Mit einer stärker pragmatischen Akzentuierung hat die Industrie dafür inzwischen den Begriff "Pervasive Computing" geprägt: Auch hier geht es um die überall eindringende und allgegenwärtige Informationsverarbeitung, allerdings mit dem primären Ziel, diese durch die Verwendung vorhandener Mobile-Computing-Technologien schon kurzfristig nutzbar zu machen. Als Reaktion auf die US-amerikanisch geprägte Szene um diese beiden Begriffe ist in Europa der Terminus "Ambient Intelligence" entstanden, der zusätzlich auch Aspekte der Mensch-Maschine-Interaktion und der künstlichen Intelligenz umfasst.

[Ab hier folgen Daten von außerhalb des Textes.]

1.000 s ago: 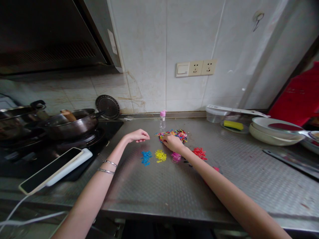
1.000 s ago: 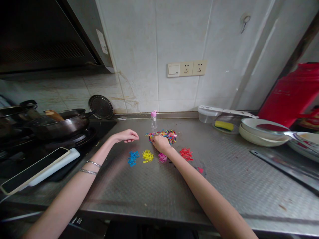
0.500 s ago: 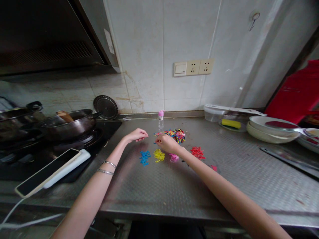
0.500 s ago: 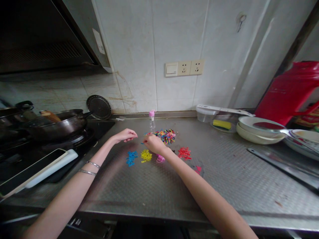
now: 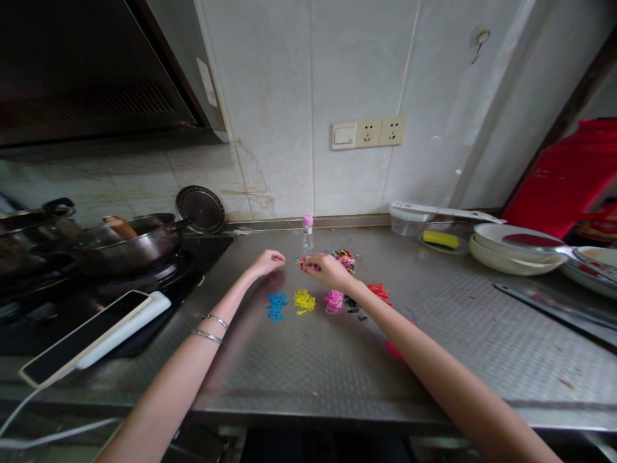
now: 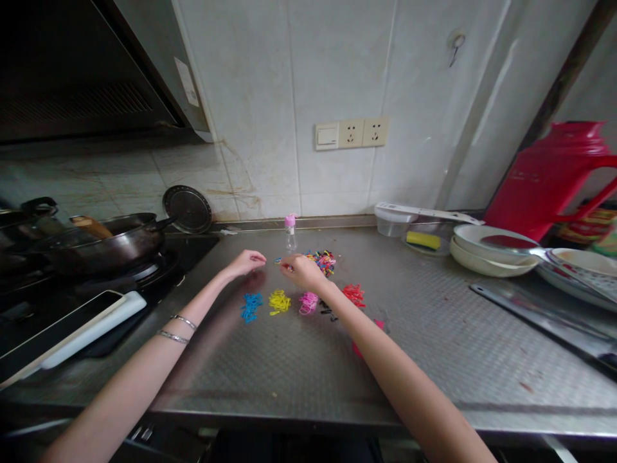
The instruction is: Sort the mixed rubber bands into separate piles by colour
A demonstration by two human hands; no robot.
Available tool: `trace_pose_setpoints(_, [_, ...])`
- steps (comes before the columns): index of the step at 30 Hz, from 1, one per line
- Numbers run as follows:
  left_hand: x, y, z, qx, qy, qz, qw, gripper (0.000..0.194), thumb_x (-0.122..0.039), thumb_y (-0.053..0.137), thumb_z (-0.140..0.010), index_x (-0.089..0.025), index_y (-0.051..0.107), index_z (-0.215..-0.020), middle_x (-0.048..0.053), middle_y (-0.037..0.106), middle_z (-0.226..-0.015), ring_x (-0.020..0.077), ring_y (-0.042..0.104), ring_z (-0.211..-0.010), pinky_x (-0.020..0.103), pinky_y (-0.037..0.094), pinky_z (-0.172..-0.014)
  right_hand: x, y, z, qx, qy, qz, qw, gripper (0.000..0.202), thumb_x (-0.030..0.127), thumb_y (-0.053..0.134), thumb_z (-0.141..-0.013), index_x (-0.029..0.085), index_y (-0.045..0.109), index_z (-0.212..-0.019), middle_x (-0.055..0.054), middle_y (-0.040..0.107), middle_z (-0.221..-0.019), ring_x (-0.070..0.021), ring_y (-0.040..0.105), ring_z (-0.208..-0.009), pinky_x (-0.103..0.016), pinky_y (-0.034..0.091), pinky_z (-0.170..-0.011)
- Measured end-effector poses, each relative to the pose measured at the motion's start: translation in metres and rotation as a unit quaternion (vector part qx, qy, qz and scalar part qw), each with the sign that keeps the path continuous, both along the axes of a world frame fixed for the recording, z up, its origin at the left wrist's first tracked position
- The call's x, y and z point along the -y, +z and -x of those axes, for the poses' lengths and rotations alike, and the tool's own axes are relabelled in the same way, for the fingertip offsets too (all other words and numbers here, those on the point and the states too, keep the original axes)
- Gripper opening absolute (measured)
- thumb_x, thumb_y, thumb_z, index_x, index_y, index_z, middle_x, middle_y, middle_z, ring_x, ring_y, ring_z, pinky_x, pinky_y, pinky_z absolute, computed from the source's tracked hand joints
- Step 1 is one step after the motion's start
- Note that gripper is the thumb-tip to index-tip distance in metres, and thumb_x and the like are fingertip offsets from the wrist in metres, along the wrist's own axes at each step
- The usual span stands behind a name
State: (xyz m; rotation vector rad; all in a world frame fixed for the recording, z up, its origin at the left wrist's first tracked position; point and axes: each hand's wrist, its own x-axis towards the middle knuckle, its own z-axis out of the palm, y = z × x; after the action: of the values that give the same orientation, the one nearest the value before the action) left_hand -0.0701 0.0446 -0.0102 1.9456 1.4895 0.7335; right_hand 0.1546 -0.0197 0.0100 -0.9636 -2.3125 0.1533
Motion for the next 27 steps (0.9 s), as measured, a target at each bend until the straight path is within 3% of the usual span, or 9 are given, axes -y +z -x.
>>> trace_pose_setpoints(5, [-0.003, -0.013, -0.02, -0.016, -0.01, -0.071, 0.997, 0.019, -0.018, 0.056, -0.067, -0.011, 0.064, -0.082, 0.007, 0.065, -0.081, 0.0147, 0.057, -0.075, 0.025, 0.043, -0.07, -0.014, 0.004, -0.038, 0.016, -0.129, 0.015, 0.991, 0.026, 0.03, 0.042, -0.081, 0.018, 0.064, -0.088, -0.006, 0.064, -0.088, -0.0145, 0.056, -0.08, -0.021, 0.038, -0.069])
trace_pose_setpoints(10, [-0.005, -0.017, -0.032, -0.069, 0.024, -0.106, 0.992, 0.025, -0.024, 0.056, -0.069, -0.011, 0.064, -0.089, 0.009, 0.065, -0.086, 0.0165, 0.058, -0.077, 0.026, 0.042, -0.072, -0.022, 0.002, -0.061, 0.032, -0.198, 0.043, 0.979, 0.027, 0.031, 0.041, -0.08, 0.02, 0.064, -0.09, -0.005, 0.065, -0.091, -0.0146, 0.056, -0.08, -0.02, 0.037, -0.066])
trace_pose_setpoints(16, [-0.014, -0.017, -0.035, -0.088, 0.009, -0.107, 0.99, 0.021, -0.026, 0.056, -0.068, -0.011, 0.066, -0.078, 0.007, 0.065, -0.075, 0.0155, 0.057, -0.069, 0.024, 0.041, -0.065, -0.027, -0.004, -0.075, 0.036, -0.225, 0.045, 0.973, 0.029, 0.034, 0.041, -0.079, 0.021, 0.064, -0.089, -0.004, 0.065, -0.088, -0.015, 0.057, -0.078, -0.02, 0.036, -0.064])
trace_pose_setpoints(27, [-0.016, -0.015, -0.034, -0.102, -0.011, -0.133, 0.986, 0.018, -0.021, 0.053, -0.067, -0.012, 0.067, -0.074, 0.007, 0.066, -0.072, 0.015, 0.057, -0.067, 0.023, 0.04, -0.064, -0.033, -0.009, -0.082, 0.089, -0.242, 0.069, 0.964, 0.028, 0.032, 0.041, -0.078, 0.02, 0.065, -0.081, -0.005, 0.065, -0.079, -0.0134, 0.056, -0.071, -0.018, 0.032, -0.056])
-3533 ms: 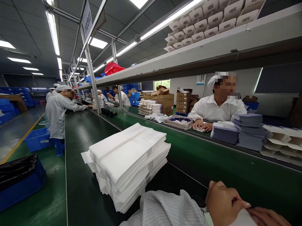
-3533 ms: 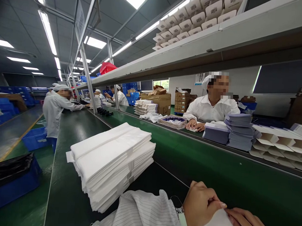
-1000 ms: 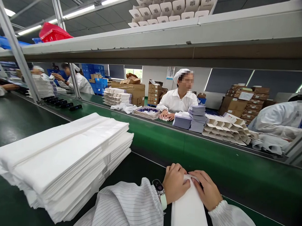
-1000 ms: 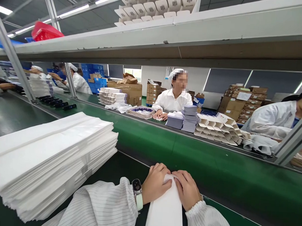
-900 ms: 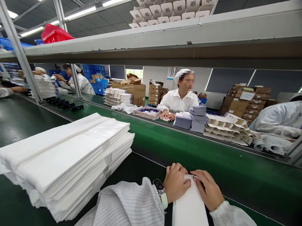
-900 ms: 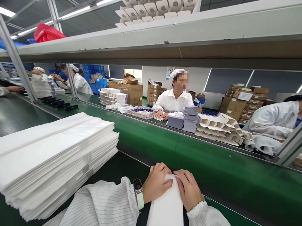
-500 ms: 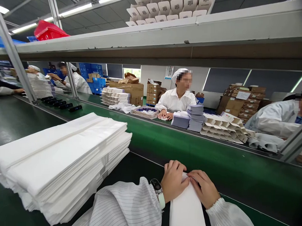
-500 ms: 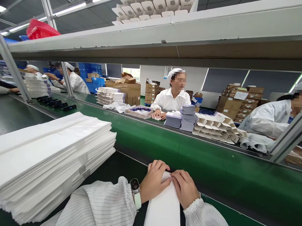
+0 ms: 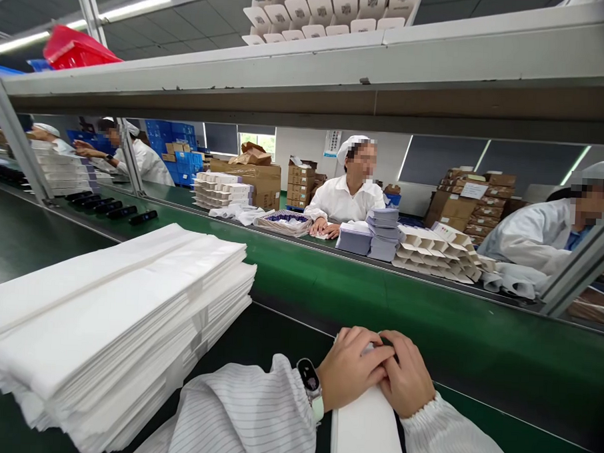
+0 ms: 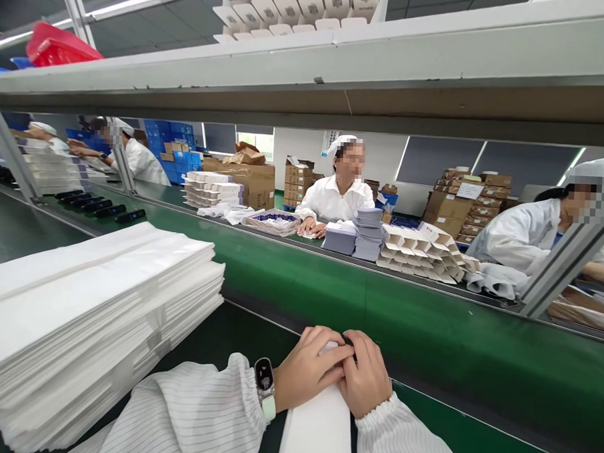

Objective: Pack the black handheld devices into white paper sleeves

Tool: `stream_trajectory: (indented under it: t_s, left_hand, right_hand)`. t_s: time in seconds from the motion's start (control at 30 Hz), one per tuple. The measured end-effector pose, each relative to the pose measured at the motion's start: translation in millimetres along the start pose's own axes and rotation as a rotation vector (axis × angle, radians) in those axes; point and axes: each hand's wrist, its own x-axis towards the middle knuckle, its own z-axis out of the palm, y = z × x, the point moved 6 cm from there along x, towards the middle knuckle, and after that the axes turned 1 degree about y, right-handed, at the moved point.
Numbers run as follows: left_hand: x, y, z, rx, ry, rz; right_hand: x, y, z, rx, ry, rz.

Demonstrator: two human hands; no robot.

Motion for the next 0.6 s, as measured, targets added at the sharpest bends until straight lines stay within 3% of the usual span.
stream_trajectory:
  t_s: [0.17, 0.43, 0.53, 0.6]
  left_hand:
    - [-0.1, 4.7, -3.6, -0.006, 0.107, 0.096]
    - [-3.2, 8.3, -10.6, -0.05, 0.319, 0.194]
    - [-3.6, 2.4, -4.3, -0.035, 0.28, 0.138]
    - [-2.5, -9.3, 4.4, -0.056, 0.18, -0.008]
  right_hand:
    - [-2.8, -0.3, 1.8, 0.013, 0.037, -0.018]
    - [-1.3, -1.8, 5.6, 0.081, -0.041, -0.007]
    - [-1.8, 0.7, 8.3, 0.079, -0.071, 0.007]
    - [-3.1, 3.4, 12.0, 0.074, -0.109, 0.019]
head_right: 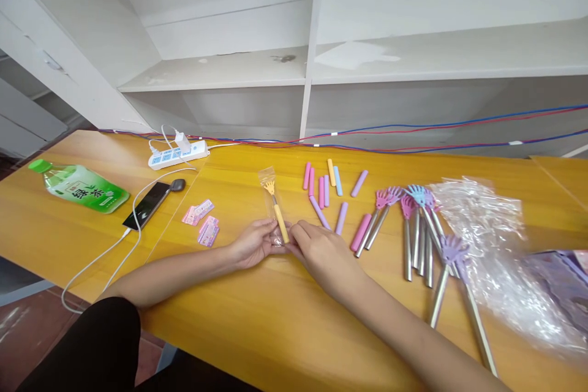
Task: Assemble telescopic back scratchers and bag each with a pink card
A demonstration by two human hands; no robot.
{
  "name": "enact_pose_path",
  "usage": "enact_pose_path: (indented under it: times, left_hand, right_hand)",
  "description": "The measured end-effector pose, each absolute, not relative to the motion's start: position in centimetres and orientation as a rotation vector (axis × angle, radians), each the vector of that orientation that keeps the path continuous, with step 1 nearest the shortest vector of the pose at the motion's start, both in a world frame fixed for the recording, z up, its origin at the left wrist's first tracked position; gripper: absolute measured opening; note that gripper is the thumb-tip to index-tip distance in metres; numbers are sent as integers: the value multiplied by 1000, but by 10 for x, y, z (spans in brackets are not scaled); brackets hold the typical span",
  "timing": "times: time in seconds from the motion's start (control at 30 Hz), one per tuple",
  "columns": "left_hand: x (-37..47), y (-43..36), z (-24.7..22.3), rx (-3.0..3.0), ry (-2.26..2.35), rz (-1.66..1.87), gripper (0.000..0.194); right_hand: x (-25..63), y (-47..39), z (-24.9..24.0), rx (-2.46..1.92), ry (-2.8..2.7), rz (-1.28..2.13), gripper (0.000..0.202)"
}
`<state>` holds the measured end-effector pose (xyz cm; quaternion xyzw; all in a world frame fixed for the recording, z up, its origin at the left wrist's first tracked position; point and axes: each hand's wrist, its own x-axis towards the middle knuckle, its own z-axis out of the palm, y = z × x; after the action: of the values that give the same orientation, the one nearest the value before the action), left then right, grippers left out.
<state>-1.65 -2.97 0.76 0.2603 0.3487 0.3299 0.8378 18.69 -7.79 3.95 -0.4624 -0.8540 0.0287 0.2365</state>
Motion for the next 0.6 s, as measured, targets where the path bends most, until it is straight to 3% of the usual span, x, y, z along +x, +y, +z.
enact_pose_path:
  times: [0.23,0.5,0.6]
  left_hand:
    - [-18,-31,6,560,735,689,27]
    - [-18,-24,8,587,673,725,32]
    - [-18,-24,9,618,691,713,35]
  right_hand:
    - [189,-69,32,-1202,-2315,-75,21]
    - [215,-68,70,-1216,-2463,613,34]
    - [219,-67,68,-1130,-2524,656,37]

In vielerlei Hinsicht bleibt allerdings die Unterscheidung zwischen den drei Begriffen eher akademisch. Gemeinsam ist allen das Ziel einer nachhaltigen Unterstützung des Menschen sowie einer durchgängigen Optimierung wirtschaftlicher Prozesse durch eine Vielzahl von in die Umgebung eingebrachten Mikroprozessoren und Sensoren.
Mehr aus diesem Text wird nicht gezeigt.